▶ _TASK STATEMENT_: Go through the material below and copy each line exactly.

▶ _DATA SECTION_:
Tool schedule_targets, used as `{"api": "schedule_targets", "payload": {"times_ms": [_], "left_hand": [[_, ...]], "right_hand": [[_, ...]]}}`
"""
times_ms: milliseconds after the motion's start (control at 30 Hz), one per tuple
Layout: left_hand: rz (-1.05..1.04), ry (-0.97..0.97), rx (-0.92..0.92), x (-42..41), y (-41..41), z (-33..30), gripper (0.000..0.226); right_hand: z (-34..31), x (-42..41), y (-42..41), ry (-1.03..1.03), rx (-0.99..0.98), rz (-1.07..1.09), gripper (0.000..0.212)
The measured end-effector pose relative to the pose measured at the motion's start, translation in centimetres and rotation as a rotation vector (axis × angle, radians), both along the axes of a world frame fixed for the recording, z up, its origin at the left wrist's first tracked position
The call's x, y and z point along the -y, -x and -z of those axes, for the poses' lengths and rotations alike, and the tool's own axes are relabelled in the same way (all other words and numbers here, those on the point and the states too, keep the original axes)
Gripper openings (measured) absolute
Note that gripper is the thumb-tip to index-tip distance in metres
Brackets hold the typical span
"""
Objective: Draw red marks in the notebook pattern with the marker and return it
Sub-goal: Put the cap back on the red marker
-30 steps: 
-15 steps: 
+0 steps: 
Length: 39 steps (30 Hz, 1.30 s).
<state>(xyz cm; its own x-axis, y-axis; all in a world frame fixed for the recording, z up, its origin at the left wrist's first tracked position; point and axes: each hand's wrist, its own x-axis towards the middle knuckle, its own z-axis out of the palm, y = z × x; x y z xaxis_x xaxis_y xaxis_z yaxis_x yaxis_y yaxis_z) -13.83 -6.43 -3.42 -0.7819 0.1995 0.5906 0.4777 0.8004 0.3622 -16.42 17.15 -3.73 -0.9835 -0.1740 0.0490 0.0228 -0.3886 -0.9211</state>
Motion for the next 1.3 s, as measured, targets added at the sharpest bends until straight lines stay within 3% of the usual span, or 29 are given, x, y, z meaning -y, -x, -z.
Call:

▶ _PROBLEM SOLUTION_:
Tool schedule_targets, used as `{"api": "schedule_targets", "payload": {"times_ms": [_], "left_hand": [[_, ...]], "right_hand": [[_, ...]]}}`
"""
times_ms: milliseconds after the motion's start (control at 30 Hz), one per tuple
Layout: left_hand: rz (-1.05..1.04), ry (-0.97..0.97), rx (-0.92..0.92), x (-42..41), y (-41..41), z (-33..30), gripper (0.000..0.226); right_hand: z (-34..31), x (-42..41), y (-42..41), ry (-1.03..1.03), rx (-0.99..0.98), rz (-1.07..1.09), gripper (0.000..0.212)
The measured end-effector pose relative to the pose measured at the motion's start, translation in centimetres and rotation as a rotation vector (axis × angle, radians), both along the axes of a world frame fixed for the recording, z up, its origin at the left wrist's first tracked position
The call's x, y and z point along the -y, -x and -z of those axes, for the poses' lengths and rotations alike, and the tool's own axes are relabelled in the same way (all other words and numbers here, those on the point and the states too, keep the original axes)
Gripper openings (measured) absolute
Note that gripper is the thumb-tip to index-tip distance in metres
Brackets hold the typical span
"""
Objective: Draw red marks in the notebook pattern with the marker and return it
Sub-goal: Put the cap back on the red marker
-30 steps: 
-15 steps: 
+0 steps: 
Length: 39 steps (30 Hz, 1.30 s).
<state>(xyz cm; its own x-axis, y-axis; all in a world frame fixed for the recording, z up, its origin at the left wrist's first tracked position; point and axes: each hand's wrist, its own x-axis towards the middle knuckle, its own z-axis out of the palm, y = z × x; x y z xaxis_x xaxis_y xaxis_z yaxis_x yaxis_y yaxis_z) -13.83 -6.43 -3.42 -0.7819 0.1995 0.5906 0.4777 0.8004 0.3622 -16.42 17.15 -3.73 -0.9835 -0.1740 0.0490 0.0228 -0.3886 -0.9211</state>
Motion for the next 1.3 s, as measured, targets added at the sharpest bends until straight lines stay within 3% of the usual span, or 29 are given, x, y, z meaning -y, -x, -z.
Call:

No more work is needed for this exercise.